Llanes et al. (2009) carried out a comparative study between the imported food and another of national production with 60 % fish meal, FM (47.89 % CP and 14.04 MJ/kg DE), with which they achieved better productive and economic results. This formulation is the one used today. The difficult economic situation that Cuba is going through and the low availability of FM in the market makes it necessary to reduce its inclusion percentage, without disfavoring the productive indicators.
The decrease in FM leads to a reduction in the CP level, since other ingredients with similar CP values are not available, such as poultry by-product meal, poultry viscera, blood, hydrolyzed feathers, among others. A possible solution would be to maintain the energy concentration of the ration and, therefore, make a fitment of the CP/DE ratio to maximize the use of CP for body growth (protein--sparing), and reduce the release of nitrogenous compounds by water (Campeche et al. 2018 and Rodríguez-Avella 2019). The objective of this study was to evaluate the productive performance of Clarias gariepinus small fish with reduced protein and similar energy concentration.
Materials and Methods
The research was carried out in the Fish Nutrition Laboratory from Empresa de Desarrollo de Tecnologías Acuícolas (EDTA) in Havana, Cuba. The enterprise has circular cement tanks, with a capacity of 68 L, with constant water flow (replacement of 100 % daily).
The animals were acclimatized in the experimental facilities for one week. After this time, a total of 360 small fish of 0.86 ± 0.03 g of initial weight were selected. The experimental treatments consisted of three diets: D1 control) 60 % FM, which corresponds to the commercial feed for claria small fish, D2) 51 % FM and D3) 42 % FM (table 1). Each had three repetitions and 40 fish per tank.
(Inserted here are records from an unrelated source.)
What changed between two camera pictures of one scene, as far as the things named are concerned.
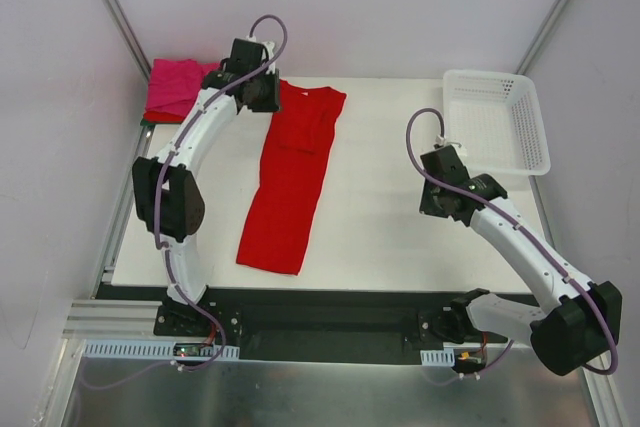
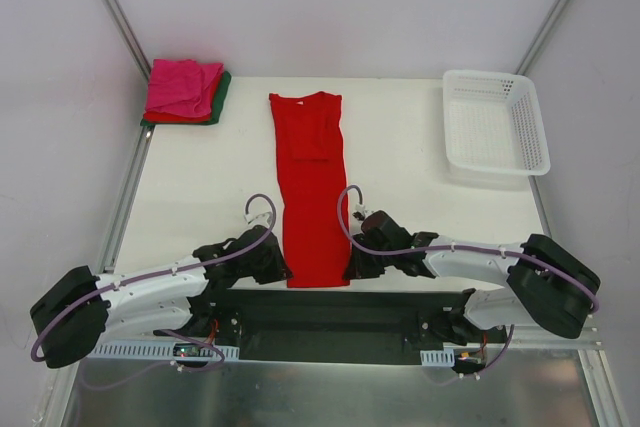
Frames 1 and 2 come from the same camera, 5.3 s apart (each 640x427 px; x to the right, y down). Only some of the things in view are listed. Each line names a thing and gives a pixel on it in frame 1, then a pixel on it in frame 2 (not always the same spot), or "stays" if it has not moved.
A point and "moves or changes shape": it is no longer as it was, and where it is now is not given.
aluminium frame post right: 558,11 stays
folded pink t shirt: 175,83 stays
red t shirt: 296,147 moves or changes shape
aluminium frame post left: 113,4 stays
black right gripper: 432,203 → 363,262
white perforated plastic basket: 498,118 stays
The tank was the experimental unit.
Table 1 Percentage and proximal composition of the experimental diets, g /100 g
| Ingredients | D1 (60% FM) | D2 (51% FM) | D3 (42% FM) |
|---|---|---|---|
| Fish meal | 60 | 51 | 42 |
| Soybean meal | 15 | 20 | 24 |
| Wheat | 20 | 24 | 28 |
| Soybean oil | 4 | 4 | 5 |
| Vitamins and minerals premixture* | 1 | 1 | 1 |
| Total | 100 | 100 | 100 |
| Dry matter | 91.68 | 90.46 | 90.23 |
| Crude protein | 47.89 | 44.71 | 41.08 |
| Fat | 9.96 | 9.24 | 9.51 |
| Crude fiber | 2.21 | 2.58 | 2.88 |
| Ashes | 13.08 | 11.75 | 10.36 |
| Digestible energy (MJ/kg) | 14.04 | 13.62 | 13.54 |
| CP/DE (g/MJ) ratio | 34.11 | 32.82 | 30.34 |
* Vitamin-mineral mixture(kg of diet): vitamin A, 500IU; D, 100IU; E, 75 000 mg; K, 20 000 mg; B1, 10 000 mg; B3, 30 000 mg; B6, 20 000 mg; B12, 100 mg; D, 60 000 mg; niacin, 200 000 mg; folic acid, 500 mg; biotin, 0.235 mg; selenium, 0.2 g; iron, 80 g; manganese, 100g; zinc, 80 g; copper, 15g; potassium chloride, 4g; manganese oxide, 0.6g; sodium bicarbonate , 1.5g; iodine, 1.0g; cobalt, 0.25g.
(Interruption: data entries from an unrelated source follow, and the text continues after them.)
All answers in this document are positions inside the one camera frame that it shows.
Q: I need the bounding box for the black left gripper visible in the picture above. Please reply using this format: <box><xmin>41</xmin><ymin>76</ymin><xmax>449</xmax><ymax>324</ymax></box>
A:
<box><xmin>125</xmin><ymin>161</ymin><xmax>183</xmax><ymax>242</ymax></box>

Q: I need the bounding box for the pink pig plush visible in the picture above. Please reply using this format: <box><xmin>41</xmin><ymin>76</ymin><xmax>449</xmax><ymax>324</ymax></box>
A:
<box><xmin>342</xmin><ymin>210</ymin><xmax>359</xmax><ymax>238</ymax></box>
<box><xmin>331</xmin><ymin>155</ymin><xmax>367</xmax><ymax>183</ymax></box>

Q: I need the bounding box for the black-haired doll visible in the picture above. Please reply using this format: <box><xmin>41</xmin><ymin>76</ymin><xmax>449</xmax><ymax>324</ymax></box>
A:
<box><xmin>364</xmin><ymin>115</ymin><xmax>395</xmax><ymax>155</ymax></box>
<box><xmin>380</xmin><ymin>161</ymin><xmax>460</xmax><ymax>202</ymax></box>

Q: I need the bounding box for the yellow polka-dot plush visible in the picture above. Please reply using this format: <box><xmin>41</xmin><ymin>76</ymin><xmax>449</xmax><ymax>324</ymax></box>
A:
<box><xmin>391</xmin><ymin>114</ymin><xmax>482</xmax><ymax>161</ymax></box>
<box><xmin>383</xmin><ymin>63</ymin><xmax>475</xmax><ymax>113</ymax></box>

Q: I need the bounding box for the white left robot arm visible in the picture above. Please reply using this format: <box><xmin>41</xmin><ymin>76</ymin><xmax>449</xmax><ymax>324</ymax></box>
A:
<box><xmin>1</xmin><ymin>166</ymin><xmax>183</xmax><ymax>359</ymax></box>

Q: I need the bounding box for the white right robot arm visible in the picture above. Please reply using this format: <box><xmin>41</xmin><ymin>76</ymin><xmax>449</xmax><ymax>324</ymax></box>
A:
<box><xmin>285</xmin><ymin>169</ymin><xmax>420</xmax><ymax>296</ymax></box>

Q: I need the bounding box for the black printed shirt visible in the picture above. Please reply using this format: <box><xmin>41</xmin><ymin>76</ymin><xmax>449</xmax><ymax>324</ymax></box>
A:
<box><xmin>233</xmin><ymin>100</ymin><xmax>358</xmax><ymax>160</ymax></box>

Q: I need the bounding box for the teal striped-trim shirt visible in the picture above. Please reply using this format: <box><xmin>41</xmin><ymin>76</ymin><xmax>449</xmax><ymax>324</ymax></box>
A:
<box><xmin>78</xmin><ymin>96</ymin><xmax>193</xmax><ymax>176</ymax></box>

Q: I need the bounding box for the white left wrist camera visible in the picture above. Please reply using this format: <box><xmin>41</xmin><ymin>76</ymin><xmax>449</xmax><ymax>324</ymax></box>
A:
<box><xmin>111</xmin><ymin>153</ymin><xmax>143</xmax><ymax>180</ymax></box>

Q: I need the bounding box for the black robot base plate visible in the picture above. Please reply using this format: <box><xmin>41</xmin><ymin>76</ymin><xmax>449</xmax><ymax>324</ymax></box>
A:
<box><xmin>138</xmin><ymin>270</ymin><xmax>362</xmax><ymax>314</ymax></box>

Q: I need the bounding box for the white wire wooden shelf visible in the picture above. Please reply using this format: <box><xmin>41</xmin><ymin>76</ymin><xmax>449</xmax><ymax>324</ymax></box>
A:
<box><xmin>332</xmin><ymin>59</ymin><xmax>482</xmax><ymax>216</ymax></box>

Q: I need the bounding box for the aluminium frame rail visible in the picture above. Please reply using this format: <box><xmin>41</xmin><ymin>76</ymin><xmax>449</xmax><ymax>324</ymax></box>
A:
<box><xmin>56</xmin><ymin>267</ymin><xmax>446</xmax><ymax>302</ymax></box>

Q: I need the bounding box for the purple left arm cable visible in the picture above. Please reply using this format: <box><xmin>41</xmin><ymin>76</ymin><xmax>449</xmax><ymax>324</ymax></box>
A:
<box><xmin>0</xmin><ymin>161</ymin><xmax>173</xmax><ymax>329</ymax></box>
To prepare the diets, the meals were milled in a Creole hammer mill at 250 µm and mixed in a mixer (HOBART MC-600®, Canada) for 3 min. Later, the oil and the vitamin and mineral premixture were added and mixing was continued for 3 min. Pelletization was carried out in a meat mill (JAVAR 32, Colombia) at a diameter of 1 mm and dried in an oven (Selecta, Spain) at 60 oC for 24 h. The food was offered in broken pellets the first 15 d and later of 1 mm. The feeding rate was 10 % of body weight/d, supplied in two portions for 40 d, and was fitted every 15 d. The bromatological analyzes were carried out on the ingredients, according to the methods described by AOAC (2016), and the digestible energy (DE) was calculated with the caloric coefficients referred by Toledo et al. (2015).
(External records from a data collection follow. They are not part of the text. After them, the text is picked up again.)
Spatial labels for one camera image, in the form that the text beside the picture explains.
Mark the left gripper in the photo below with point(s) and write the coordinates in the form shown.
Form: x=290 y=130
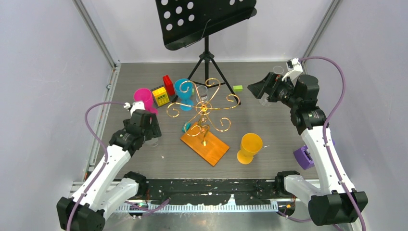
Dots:
x=154 y=131

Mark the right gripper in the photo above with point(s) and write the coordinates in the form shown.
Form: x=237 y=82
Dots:
x=264 y=86

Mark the gold wine glass rack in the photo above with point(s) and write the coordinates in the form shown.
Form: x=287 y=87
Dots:
x=199 y=138

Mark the clear stemless wine glass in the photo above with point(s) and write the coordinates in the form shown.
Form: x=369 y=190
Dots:
x=152 y=142

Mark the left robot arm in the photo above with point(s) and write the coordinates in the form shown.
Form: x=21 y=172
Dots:
x=90 y=206

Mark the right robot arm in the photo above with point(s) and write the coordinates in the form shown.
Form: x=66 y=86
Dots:
x=336 y=200

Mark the tall clear flute glass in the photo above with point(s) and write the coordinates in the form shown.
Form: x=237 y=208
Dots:
x=264 y=99

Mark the small clear wine glass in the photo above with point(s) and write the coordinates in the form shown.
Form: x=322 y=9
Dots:
x=201 y=93

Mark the light green toy block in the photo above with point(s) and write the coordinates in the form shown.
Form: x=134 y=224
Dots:
x=238 y=88

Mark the pink plastic goblet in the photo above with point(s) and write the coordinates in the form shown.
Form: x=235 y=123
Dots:
x=145 y=95

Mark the yellow toy block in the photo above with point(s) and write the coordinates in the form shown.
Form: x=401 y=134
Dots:
x=160 y=96

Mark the teal toy block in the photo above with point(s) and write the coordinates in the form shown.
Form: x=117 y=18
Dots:
x=185 y=127

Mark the red toy block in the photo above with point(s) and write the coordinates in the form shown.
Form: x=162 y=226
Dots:
x=168 y=85

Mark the blue plastic goblet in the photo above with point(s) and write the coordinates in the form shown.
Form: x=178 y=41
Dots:
x=183 y=88

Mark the orange plastic goblet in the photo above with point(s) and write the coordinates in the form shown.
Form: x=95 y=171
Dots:
x=251 y=144

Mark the purple tape dispenser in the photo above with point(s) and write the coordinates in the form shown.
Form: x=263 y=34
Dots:
x=304 y=156

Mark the black music stand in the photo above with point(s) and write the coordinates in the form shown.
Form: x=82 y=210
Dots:
x=186 y=22

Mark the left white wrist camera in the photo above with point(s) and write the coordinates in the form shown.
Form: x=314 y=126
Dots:
x=132 y=107

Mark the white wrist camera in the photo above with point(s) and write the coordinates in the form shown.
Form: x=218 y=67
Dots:
x=132 y=107
x=294 y=68

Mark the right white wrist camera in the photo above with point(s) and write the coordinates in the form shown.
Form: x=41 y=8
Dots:
x=294 y=68
Every day the values of temperature and dissolved oxygen were taken with a portable digital oximeter (HANNA®, Romania). At the end of the bioassay, an individual weighing of the fish was carried out to calculate the following productive indicators:
Food supplied / fish = food added / number of final animals
Protein supplied / fish = protein added / number of final animals
Final average weight
Daily weight gain = biomass gain / culture days
Feed conversion factor (FCF) = food added / weight gain
Protein efficiency = biomass gain / protein supplied
Survival (S) = number of final animals/ number of initial animals x 100
Statistical analysis. For the analysis of the results, the statistical package InfoStat, version 2012 (Di Rienzo et al. 2012) was used. The mean values were compared using Duncan (1955) test in the necessary cases.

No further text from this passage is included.